● **Problem to solve**
Each line below that includes the word "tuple" adds one to the count; give that count and nothing else.

● **Dataset records**
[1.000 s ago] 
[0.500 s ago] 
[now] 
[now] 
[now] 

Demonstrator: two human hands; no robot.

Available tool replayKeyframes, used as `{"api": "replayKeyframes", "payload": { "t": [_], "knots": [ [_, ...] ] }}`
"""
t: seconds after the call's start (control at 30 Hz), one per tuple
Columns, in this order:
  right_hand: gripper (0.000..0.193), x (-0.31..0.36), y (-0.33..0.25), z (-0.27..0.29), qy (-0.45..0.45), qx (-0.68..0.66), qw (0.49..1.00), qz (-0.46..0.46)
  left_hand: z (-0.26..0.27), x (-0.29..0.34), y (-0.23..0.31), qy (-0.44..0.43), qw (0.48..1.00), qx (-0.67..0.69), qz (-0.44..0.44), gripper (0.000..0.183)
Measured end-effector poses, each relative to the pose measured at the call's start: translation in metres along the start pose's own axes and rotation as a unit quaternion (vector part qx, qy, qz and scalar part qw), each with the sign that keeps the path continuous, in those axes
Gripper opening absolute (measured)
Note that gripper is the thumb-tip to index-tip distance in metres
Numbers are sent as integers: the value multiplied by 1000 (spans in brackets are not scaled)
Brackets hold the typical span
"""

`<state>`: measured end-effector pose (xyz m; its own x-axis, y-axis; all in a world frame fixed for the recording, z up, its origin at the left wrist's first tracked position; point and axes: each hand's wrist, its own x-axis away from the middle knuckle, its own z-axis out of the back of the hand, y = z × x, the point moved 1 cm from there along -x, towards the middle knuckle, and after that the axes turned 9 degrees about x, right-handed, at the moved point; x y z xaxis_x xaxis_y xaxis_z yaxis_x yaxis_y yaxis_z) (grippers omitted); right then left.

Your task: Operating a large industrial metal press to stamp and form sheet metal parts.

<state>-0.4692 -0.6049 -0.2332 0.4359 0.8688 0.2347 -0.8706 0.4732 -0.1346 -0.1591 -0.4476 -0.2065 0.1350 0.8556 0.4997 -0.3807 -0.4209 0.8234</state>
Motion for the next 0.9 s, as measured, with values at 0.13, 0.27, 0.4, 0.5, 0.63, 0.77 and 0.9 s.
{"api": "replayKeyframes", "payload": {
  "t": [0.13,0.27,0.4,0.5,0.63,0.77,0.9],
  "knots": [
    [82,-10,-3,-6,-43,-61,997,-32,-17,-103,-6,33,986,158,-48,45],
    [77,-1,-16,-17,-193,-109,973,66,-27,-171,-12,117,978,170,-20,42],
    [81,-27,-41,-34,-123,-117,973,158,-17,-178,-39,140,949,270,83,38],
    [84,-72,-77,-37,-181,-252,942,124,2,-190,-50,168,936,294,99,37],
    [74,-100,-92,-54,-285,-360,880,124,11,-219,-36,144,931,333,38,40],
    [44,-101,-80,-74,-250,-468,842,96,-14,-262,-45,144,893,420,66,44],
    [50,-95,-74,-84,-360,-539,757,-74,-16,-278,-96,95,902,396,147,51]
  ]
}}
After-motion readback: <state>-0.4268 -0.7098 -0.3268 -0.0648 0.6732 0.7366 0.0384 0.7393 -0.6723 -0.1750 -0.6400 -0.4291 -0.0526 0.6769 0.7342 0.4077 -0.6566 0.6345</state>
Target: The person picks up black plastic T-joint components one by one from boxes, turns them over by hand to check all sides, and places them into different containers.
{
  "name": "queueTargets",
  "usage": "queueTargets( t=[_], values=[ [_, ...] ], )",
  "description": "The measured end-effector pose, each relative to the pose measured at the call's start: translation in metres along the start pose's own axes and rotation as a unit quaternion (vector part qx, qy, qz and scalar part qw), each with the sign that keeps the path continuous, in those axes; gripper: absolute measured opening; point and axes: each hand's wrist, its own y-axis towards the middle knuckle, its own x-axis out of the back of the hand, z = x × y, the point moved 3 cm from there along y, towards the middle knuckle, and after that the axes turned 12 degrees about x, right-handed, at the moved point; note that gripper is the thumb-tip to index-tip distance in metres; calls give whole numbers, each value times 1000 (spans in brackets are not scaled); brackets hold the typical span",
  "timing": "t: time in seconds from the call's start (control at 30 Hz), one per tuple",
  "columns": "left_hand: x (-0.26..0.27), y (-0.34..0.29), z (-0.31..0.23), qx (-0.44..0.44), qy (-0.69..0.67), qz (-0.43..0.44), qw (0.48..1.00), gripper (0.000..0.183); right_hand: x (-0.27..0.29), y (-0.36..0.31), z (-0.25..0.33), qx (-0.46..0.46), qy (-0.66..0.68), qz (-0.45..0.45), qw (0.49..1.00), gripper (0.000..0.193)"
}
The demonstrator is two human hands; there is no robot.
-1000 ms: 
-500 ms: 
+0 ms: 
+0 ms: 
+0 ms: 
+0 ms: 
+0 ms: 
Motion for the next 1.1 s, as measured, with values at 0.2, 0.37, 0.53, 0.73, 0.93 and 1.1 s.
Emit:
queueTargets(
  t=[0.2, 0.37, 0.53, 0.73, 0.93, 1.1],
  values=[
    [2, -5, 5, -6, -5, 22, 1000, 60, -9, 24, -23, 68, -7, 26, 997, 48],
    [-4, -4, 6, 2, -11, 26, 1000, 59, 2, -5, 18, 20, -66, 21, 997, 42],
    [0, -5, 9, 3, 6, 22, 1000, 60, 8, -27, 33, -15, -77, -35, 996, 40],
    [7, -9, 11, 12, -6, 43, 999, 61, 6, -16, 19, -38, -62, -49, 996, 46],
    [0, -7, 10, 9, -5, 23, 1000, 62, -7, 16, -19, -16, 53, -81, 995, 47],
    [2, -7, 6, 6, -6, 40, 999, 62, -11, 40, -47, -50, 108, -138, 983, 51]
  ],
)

● **Solution**
2